O que causou o problema
Se a ocorrência não é isolada e volta a se repetir, a escola precisa se perguntar: qual é a causa que está por trás do dano que foi causado? “Tem uma pergunta que precisa ser feita: por que os alunos estão fazendo o que estão fazendo? Quando a escola começa a atuar na causa raiz, ela passa a ser mais preventiva do que punitiva”, considera Alex. Esse trabalho evita a atuação apenas nos “incêndios”. Muitas vezes, o princípio que ampara a regra ou a própria regra podem não estar claros. “A discussão do por quê da regra tem um valor muito grande na construção da consciência e cidadania”.
Essa discussão começa dentro dos próprios documentos que dão diretrizes para o trabalho pedagógico da instituição, como o regimento interno e o PPP — que devem ser construídos de forma democrática — e também princípios, normas e regras de convívio da instituição. “Não é porque não consta do regimento que o aluno não sabe que fez algo errado. Mas ao fazer parte do regimento, você consegue conduzir o processo pedagógico da instituição, construir um trabalho mais assertivo e chegar a um acordo em nível de escola”, diz o coordenador da Elos.
Formação
Para encarar ocorrências e saber lidar com elas da melhor maneira possível, é importante que os professores recebam formação adequada ou pelo menos tenham passado com conversas dirigidas pelo coordenador pedagógico. E deixar claro que métodos antigos de punição podem ser trocados por outros em que o aluno também faz parte da solução. “Não acho que seja um trabalho fácil. É um exercício diário, não só dos alunos, mas de todos, porque nós não fomos educados dessa forma”, conta Márcia, para acrescentar em seguida. “Mas é um trabalho que funciona”.

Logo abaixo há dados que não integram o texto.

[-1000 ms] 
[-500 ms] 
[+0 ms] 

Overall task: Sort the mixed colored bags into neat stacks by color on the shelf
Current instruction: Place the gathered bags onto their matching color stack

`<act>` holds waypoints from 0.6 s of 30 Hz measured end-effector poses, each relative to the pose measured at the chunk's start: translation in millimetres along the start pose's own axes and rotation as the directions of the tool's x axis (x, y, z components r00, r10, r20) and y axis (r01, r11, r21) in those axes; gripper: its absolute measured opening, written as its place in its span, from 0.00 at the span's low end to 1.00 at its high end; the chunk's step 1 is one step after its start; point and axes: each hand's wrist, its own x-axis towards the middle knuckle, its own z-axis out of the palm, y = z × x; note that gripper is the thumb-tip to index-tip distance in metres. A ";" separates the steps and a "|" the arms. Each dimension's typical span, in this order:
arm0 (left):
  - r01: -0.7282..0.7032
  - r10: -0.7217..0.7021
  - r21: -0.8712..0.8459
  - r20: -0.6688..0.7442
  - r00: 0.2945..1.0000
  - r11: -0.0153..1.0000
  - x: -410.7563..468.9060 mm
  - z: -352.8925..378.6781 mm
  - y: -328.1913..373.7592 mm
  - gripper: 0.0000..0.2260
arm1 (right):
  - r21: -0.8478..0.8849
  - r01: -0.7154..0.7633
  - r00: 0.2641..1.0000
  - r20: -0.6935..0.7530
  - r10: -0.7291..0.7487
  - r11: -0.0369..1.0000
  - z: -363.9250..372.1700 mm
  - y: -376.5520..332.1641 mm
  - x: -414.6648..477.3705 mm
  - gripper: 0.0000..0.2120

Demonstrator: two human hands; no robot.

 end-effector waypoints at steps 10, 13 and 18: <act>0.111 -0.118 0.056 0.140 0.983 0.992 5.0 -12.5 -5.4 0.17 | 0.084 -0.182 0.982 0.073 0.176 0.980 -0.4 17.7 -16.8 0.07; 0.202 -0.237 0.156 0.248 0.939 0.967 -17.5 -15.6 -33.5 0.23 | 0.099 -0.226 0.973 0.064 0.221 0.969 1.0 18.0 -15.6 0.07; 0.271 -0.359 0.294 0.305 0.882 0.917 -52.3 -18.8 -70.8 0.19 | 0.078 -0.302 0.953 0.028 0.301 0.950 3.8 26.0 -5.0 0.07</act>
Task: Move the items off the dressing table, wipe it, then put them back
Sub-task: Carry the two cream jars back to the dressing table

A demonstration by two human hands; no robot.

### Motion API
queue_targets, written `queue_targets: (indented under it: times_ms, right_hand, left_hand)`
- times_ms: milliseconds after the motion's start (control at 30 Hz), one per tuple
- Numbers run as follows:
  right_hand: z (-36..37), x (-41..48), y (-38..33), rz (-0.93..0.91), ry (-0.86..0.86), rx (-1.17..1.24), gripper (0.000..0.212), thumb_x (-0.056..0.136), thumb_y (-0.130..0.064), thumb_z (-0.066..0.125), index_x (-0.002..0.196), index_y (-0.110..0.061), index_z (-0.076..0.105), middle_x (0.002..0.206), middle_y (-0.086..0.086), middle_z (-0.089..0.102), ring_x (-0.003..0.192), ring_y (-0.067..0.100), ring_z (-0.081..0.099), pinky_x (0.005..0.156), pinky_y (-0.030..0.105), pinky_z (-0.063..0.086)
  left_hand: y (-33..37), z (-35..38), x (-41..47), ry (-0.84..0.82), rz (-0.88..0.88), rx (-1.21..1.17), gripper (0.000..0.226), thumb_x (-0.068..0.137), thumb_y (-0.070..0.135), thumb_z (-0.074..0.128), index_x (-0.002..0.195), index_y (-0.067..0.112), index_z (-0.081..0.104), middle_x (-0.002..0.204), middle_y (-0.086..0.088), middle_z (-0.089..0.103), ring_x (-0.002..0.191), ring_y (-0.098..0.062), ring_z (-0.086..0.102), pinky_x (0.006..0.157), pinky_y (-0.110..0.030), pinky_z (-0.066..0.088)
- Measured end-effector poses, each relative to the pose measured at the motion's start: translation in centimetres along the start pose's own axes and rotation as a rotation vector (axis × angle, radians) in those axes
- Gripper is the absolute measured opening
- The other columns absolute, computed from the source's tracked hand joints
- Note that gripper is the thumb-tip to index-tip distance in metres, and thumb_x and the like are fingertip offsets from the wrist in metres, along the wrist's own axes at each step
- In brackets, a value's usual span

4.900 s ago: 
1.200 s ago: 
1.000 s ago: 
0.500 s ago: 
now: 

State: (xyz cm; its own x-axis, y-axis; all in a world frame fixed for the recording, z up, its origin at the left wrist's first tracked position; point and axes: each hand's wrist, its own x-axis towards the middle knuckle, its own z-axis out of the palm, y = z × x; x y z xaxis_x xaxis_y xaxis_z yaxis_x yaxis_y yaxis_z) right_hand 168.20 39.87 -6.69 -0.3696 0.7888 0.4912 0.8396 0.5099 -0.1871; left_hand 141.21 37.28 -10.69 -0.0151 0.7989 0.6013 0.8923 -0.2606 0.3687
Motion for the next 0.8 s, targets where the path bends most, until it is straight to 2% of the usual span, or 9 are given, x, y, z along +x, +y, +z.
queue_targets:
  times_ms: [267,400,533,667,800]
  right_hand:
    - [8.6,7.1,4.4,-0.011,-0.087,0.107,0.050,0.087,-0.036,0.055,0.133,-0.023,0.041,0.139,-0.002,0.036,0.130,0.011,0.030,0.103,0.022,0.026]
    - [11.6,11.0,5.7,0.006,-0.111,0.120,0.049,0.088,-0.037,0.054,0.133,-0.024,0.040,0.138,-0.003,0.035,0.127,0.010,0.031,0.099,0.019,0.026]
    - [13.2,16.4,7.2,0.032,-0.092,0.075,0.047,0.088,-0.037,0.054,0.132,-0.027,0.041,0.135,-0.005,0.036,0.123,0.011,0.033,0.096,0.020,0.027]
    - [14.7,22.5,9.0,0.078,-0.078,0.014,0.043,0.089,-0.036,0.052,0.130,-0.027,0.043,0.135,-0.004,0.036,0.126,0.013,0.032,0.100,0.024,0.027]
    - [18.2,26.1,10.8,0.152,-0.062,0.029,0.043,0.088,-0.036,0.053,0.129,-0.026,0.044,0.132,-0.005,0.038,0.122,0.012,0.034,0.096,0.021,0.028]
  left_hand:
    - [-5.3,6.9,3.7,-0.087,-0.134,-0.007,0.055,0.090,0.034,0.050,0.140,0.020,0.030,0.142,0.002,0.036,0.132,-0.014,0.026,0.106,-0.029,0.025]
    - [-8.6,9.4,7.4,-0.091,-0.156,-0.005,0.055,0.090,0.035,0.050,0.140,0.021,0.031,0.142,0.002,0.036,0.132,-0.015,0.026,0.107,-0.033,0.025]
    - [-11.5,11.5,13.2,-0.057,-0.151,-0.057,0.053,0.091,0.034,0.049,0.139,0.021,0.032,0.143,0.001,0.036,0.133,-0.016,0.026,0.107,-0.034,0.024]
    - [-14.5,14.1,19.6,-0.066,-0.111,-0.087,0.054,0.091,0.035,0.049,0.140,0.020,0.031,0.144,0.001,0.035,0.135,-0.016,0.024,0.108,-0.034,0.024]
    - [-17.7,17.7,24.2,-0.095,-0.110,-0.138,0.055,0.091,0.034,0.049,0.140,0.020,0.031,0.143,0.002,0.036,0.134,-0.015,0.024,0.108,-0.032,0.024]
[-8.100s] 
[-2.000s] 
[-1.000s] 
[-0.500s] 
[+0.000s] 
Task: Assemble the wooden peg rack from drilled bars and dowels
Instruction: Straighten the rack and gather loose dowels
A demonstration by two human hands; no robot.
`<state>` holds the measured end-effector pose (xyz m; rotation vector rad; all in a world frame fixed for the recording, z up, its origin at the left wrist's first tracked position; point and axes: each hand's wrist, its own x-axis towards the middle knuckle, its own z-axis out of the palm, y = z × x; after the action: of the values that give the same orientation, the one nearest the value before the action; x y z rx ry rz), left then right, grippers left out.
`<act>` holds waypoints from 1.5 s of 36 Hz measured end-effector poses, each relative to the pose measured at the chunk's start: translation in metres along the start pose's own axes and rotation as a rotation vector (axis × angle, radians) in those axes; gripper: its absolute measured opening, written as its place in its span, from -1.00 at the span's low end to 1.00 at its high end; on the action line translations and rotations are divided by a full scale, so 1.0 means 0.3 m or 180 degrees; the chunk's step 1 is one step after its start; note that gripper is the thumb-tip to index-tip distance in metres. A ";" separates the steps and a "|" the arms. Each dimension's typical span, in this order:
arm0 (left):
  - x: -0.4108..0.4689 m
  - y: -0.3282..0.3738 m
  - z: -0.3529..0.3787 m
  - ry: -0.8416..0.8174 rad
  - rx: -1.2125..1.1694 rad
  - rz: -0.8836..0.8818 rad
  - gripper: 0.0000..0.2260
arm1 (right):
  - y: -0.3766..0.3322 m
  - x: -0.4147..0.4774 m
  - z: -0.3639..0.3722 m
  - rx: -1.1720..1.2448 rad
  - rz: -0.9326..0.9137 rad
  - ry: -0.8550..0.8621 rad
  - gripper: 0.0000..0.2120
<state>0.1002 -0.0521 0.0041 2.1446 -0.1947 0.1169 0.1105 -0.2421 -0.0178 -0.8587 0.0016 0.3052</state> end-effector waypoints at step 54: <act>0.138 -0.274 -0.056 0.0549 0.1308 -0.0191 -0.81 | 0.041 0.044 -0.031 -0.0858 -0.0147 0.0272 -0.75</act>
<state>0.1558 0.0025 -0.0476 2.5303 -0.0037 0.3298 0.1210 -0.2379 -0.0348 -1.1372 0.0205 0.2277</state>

Segundo ela, a base teórica e formações são essenciais para dar apoio para essa mudança. “Ninguém dá o que não tem. Muitas vezes, os professores se sentem acuados com essa questão de lidar com a reparação do dano por falta de informação, por se sentirem inseguros", diz. Vale dizer também que essa mediação exige "conversas difíceis e isso não é fácil”, aponta Alex. Por isso, as formações continuadas têm um papel fundamental nas transformações que as escolas desejam ter.